BEGIN
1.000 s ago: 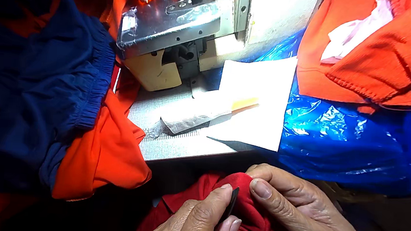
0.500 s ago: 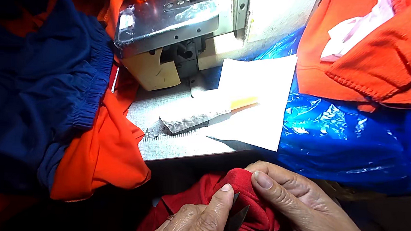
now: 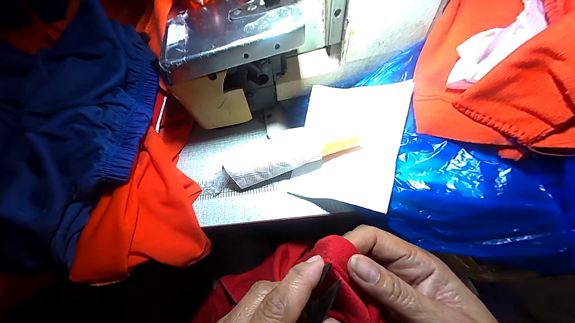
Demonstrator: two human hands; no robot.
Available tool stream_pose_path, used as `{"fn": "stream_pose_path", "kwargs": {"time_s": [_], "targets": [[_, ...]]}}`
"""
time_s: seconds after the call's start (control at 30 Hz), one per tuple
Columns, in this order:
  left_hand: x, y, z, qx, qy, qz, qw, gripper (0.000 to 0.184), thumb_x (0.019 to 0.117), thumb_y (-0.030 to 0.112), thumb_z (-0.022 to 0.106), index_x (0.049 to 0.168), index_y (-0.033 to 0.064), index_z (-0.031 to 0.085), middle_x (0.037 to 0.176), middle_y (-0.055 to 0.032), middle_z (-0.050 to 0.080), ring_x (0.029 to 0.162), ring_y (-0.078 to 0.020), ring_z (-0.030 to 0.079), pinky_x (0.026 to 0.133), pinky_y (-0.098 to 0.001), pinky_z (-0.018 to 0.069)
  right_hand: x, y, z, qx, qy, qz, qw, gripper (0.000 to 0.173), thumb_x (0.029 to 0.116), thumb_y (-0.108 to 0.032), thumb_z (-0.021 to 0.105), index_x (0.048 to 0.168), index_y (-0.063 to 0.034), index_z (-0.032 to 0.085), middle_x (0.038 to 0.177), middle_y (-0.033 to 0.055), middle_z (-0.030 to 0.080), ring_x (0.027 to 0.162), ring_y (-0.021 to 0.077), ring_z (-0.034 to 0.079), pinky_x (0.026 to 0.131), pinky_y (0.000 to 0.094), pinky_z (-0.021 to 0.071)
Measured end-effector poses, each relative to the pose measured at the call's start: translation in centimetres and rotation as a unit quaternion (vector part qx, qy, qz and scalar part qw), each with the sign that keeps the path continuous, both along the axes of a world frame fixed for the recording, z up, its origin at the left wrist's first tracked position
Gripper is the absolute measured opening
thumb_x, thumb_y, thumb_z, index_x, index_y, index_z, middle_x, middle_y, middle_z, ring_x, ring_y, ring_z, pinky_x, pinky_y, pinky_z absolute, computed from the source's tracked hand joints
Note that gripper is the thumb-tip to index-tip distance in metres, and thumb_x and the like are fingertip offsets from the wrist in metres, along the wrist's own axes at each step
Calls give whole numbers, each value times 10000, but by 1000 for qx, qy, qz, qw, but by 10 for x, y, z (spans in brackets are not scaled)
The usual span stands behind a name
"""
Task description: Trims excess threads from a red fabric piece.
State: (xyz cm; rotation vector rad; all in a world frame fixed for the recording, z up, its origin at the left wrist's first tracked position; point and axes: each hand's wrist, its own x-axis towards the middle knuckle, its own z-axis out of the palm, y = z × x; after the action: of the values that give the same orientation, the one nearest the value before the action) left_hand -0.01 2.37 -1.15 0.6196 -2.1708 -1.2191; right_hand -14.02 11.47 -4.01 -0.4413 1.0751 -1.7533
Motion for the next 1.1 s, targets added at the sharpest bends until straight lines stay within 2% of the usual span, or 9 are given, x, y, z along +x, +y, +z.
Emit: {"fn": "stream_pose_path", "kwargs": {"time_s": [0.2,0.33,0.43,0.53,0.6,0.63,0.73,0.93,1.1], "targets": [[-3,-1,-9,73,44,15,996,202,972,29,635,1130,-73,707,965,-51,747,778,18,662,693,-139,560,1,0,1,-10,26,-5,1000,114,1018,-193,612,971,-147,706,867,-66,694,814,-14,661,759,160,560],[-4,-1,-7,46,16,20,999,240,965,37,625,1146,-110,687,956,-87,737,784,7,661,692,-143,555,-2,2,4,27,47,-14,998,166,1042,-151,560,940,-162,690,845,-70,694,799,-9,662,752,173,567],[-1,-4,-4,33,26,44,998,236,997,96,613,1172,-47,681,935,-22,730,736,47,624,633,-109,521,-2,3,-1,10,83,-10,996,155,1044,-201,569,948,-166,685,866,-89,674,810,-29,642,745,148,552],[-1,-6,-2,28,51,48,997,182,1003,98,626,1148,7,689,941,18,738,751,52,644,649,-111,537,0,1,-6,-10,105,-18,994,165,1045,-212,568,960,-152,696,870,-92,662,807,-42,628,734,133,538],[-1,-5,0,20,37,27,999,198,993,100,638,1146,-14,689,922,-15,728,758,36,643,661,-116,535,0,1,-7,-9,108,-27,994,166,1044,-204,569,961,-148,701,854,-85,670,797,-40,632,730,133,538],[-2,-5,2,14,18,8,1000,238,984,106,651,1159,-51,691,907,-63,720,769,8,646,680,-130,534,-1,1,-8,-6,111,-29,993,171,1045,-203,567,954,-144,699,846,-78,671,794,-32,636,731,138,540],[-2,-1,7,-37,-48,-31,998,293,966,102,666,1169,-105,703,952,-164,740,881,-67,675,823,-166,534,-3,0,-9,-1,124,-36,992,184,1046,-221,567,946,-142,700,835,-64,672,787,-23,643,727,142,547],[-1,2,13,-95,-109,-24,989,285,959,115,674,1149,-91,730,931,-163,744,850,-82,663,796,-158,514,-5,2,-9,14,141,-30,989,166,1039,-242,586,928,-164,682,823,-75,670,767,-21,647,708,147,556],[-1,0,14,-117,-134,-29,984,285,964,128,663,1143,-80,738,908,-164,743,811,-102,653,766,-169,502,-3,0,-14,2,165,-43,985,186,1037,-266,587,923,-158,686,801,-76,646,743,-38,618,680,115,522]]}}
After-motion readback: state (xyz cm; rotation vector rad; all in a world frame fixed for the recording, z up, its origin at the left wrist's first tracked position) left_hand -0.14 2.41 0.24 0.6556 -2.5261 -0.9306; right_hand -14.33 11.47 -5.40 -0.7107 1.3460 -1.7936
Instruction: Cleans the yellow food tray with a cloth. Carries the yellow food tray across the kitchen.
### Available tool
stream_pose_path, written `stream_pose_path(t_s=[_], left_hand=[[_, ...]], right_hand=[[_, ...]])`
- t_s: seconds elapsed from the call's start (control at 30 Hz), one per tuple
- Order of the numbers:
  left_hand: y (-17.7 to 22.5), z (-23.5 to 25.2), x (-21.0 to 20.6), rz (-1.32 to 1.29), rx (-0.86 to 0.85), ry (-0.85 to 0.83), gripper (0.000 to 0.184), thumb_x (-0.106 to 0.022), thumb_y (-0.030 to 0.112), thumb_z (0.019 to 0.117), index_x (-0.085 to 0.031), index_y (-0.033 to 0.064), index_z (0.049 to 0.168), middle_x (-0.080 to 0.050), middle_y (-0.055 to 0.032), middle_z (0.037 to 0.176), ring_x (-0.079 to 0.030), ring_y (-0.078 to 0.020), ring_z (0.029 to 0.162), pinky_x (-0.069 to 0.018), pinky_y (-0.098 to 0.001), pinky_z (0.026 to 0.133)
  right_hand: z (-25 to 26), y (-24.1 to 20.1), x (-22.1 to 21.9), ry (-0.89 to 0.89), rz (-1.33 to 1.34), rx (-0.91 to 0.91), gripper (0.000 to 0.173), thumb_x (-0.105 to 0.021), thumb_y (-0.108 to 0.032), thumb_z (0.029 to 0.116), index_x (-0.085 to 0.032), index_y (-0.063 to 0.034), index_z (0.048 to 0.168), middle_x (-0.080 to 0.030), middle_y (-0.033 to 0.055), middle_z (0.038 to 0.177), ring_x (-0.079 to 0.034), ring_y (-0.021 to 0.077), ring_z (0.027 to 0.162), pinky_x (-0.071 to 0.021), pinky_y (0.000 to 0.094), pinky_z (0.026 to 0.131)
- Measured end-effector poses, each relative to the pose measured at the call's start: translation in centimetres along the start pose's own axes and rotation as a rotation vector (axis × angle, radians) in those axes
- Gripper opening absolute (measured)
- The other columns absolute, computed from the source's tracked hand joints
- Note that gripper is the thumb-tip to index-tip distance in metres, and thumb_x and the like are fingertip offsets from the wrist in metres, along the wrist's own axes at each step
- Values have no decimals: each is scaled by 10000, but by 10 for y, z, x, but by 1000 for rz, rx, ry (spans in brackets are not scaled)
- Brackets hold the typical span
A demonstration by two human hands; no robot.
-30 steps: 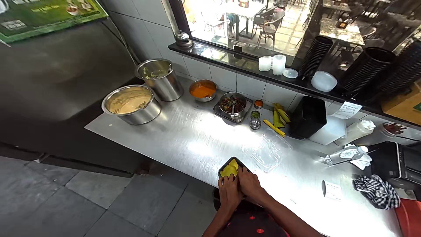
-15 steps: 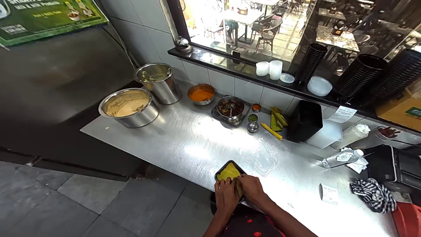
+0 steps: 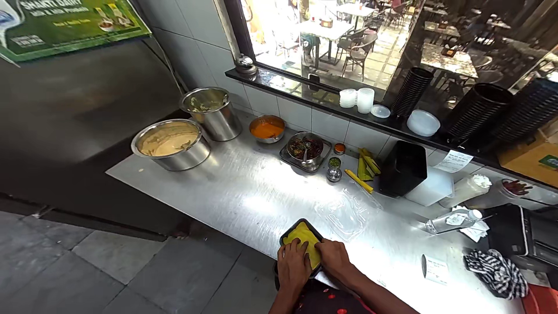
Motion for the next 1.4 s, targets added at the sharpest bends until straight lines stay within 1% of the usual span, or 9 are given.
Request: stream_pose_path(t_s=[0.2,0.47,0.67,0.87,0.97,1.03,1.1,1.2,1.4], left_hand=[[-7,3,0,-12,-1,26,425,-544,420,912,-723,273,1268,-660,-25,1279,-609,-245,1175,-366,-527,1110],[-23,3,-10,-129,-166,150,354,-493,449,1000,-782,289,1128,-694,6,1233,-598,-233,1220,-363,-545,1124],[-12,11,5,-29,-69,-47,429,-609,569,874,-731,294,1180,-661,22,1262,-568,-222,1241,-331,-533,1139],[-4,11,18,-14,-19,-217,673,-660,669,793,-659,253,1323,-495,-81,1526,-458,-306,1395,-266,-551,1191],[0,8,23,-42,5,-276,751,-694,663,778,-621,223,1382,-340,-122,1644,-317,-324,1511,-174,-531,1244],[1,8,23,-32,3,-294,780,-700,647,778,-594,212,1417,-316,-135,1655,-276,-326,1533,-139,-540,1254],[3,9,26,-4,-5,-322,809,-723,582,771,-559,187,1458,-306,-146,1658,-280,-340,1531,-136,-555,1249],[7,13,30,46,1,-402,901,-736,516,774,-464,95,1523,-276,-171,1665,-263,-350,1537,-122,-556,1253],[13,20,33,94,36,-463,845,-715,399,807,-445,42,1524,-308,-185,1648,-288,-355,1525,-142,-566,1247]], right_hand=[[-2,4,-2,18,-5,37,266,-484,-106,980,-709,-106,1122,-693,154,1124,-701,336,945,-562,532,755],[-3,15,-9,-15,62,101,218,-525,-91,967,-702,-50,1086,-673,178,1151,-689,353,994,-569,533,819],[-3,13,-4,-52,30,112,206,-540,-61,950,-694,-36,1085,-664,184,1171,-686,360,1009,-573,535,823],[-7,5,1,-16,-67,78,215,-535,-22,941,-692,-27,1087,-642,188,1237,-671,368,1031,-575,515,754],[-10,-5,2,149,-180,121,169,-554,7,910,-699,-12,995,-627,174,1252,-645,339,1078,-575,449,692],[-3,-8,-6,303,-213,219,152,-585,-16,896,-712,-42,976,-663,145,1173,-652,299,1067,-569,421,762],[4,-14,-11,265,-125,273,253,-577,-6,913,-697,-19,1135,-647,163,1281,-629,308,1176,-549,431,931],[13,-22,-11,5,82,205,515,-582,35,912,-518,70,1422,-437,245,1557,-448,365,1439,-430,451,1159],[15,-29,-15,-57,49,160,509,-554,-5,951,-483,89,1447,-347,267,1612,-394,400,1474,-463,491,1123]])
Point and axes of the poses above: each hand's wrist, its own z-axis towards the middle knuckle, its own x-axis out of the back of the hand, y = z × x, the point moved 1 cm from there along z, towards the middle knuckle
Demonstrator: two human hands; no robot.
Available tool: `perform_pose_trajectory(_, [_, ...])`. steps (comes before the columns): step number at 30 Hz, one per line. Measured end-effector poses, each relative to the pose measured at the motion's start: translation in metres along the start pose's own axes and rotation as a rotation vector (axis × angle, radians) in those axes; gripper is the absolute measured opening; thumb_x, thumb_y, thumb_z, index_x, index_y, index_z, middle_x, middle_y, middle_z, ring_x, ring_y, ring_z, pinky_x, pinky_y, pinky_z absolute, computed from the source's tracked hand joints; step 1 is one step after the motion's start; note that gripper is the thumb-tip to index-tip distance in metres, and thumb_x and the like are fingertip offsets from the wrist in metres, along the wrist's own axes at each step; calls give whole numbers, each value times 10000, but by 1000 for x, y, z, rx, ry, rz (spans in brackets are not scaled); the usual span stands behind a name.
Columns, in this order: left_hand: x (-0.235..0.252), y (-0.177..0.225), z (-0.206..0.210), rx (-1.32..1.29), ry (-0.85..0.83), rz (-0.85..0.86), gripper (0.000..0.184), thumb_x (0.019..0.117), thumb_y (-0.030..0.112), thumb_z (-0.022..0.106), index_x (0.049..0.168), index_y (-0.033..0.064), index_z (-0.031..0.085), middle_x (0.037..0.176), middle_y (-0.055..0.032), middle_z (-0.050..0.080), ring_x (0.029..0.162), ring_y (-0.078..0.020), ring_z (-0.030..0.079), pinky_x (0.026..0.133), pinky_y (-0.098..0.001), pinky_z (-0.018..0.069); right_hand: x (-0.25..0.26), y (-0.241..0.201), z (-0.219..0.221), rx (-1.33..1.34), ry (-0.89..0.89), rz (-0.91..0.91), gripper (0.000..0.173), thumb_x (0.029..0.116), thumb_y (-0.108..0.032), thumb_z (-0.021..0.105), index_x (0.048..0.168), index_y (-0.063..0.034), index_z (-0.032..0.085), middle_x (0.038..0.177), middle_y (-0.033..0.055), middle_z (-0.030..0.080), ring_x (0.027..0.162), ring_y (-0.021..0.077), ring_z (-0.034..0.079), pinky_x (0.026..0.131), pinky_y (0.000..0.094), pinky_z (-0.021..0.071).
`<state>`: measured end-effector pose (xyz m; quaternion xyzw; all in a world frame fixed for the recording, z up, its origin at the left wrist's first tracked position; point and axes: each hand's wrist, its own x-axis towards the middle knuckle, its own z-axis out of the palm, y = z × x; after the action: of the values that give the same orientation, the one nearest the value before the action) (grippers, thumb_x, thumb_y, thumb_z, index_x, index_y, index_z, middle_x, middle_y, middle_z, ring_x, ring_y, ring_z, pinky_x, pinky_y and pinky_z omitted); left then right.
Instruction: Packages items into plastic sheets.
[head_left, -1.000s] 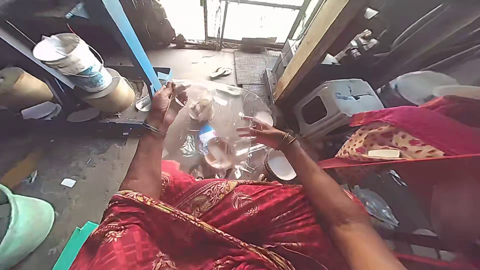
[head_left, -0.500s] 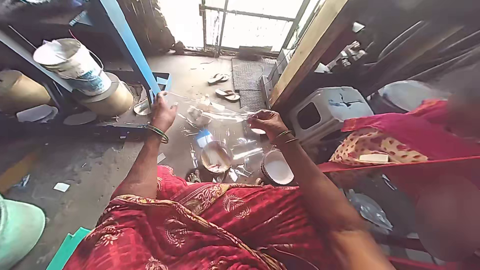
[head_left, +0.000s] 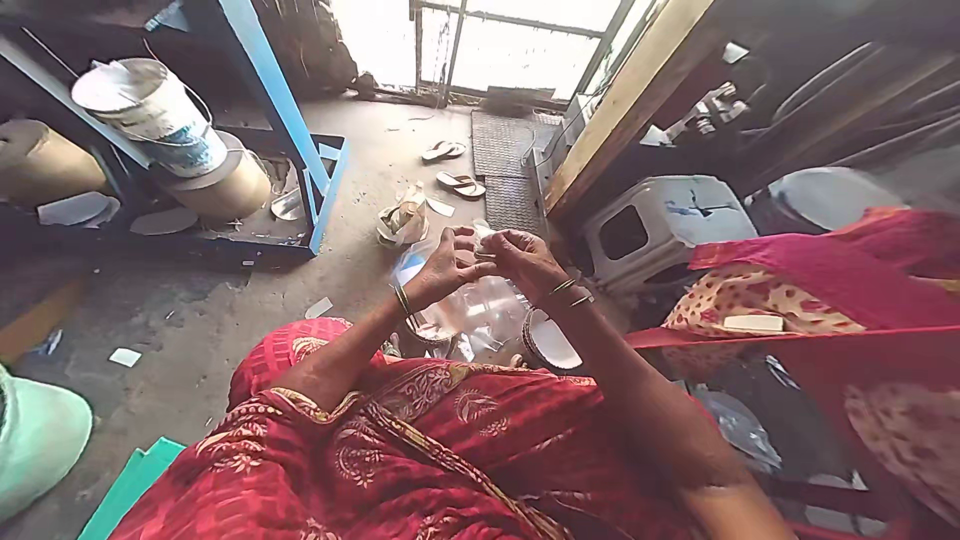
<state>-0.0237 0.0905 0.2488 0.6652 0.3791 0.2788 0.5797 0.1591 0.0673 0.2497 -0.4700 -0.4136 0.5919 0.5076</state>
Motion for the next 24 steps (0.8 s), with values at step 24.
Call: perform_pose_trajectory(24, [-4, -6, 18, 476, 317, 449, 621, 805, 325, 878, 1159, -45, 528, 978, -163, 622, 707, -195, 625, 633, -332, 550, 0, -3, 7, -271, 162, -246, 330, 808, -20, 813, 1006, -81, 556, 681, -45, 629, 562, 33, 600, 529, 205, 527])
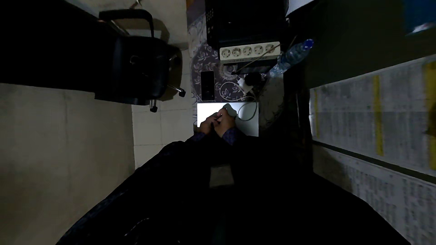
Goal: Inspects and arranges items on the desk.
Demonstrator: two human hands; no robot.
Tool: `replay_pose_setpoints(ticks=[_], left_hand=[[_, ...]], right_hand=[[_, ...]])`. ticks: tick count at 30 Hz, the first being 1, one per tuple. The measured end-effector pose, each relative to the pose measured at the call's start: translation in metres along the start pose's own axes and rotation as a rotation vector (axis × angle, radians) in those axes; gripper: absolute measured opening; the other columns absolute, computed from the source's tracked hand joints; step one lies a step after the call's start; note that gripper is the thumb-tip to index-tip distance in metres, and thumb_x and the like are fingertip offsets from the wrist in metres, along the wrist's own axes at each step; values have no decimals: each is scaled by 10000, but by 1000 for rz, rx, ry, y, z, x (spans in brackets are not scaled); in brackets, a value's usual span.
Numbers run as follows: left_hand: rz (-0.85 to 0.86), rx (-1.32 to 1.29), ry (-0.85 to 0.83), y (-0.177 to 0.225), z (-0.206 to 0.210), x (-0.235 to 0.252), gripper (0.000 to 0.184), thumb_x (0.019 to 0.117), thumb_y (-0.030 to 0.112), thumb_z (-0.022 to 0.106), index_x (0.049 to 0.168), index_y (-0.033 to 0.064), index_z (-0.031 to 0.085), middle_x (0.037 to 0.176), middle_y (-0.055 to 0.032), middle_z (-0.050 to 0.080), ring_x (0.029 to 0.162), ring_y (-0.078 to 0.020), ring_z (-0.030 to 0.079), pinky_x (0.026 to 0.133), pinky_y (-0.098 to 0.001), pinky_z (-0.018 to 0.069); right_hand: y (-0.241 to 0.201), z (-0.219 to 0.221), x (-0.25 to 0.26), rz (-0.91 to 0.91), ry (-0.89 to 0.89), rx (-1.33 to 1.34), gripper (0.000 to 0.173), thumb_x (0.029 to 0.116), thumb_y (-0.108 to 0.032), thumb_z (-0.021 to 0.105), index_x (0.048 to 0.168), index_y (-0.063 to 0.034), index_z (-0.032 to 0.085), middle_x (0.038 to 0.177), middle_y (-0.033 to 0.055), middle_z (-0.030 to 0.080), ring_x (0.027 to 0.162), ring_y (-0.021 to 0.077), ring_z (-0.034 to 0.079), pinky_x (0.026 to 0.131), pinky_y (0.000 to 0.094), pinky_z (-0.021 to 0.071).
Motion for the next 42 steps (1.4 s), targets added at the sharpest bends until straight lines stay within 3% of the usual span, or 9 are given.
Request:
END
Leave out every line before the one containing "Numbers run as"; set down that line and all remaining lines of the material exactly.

Numbers run as follows: left_hand: rz (-0.85 to 0.86), rx (-1.32 to 1.29), ry (-0.85 to 0.83), y (-0.177 to 0.225), z (-0.206 to 0.210), x (-0.235 to 0.252), gripper (0.000 to 0.184), thumb_x (0.019 to 0.117), thumb_y (-0.030 to 0.112), thumb_z (-0.022 to 0.106), index_x (0.049 to 0.168), index_y (-0.033 to 0.064), index_z (-0.031 to 0.085), middle_x (0.037 to 0.176), middle_y (-0.055 to 0.032), middle_z (-0.050 to 0.080), ring_x (0.029 to 0.162), ring_y (-0.078 to 0.020), ring_z (-0.030 to 0.079), pinky_x (0.026 to 0.133), pinky_y (-0.098 to 0.001), pinky_z (-0.018 to 0.069); right_hand: y (-0.241 to 0.201), z (-0.219 to 0.221), x (-0.25 to 0.26), rz (-0.91 to 0.91), ry (-0.89 to 0.89), rx (-1.33 to 1.34), gripper (0.000 to 0.173), thumb_x (0.029 to 0.116), thumb_y (-0.108 to 0.032), thumb_z (-0.021 to 0.105), index_x (0.048 to 0.168), index_y (-0.063 to 0.034), index_z (-0.032 to 0.085), middle_x (0.038 to 0.177), middle_y (-0.033 to 0.055), middle_z (-0.030 to 0.080), ring_x (0.027 to 0.162), ring_y (-0.021 to 0.077), ring_z (-0.034 to 0.079), pinky_x (0.026 to 0.131), pinky_y (0.000 to 0.094), pinky_z (-0.021 to 0.071).
Motion for the next 42 steps (1.4 s), targets added at the sharpest bends until straight lines stay within 3% of the usual span, or 9 are given.
Request:

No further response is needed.